Convergent autophagy in long-lived species
Convergent autophagy in long-lived species explains the possible mechanism that contributing to extended lifespan. Our results exhibited that there were four convergent amino acid mutations at four genes (ATP6V1H, TTI1, IRS1, SESN2) in deeply distant long-lived species: the naked mole rat, blind mole rat, manatee, bats (Brandt's bat, Large-eared bat and Big brown bat) and primates (Human, Gorilla, Chimpanzee, Pygmy chimpanzee). Of them, three convergent amino acid sites of three genes located in key function domains (SESN2, ATP6V1H and IRS1).

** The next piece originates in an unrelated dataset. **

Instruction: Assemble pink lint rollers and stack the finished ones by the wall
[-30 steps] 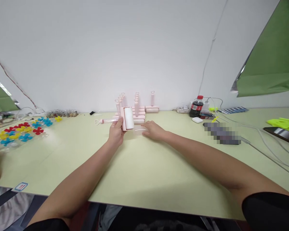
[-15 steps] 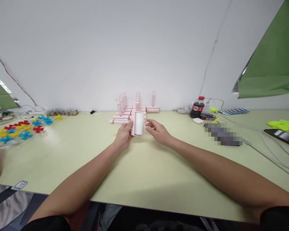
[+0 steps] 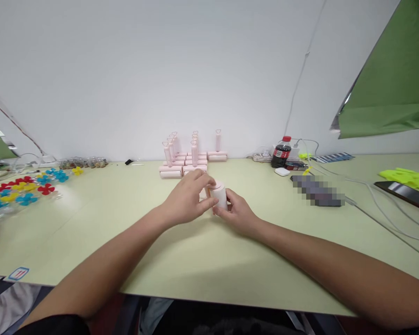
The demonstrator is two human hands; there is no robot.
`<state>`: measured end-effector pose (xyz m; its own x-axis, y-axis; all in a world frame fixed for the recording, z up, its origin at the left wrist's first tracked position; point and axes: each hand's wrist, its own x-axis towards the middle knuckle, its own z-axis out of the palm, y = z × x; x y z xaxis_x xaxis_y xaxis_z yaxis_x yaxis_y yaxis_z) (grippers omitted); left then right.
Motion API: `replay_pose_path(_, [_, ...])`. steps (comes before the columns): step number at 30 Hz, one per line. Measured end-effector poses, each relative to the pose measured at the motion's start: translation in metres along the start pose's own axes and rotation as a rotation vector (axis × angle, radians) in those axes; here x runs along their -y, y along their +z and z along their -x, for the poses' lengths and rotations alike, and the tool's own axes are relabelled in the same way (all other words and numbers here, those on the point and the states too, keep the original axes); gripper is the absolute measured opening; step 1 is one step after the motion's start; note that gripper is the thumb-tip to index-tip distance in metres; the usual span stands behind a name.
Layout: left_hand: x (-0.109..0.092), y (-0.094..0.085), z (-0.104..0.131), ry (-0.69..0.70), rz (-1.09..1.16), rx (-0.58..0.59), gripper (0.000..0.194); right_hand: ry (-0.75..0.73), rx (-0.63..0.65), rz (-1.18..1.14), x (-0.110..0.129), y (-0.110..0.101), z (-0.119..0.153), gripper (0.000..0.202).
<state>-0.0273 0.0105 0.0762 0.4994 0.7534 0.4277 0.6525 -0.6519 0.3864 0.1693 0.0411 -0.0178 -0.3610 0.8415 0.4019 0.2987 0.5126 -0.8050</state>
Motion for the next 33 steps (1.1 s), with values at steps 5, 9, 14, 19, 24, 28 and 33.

ATP6V1H was proven to participate in the formation of phagosomes and a recent comparative transcriptomes analysis showed that ATP6V1H was highly expressed in long-lived bats [8]. SESN2, known as stress-inducible protein, may function in the regulation of cell growth, survival and autophagy [41], overexpression of SESN2 can promote autophagy in neuroblastoma cells [42]. TTI1 is a highly conserved regulator of DNA damage response, which can maintain the stability of genome and therefore extend lifespan [43]. Two convergent genes in long-lived species in our study are strongly associated with autophagy, suggesting convergent autophagy might be another mechanism to extend lifespan in long-lived mammals. Of course, more experiments are needed to explore if the convergent site of autophagy gene contribute to longevity in the future.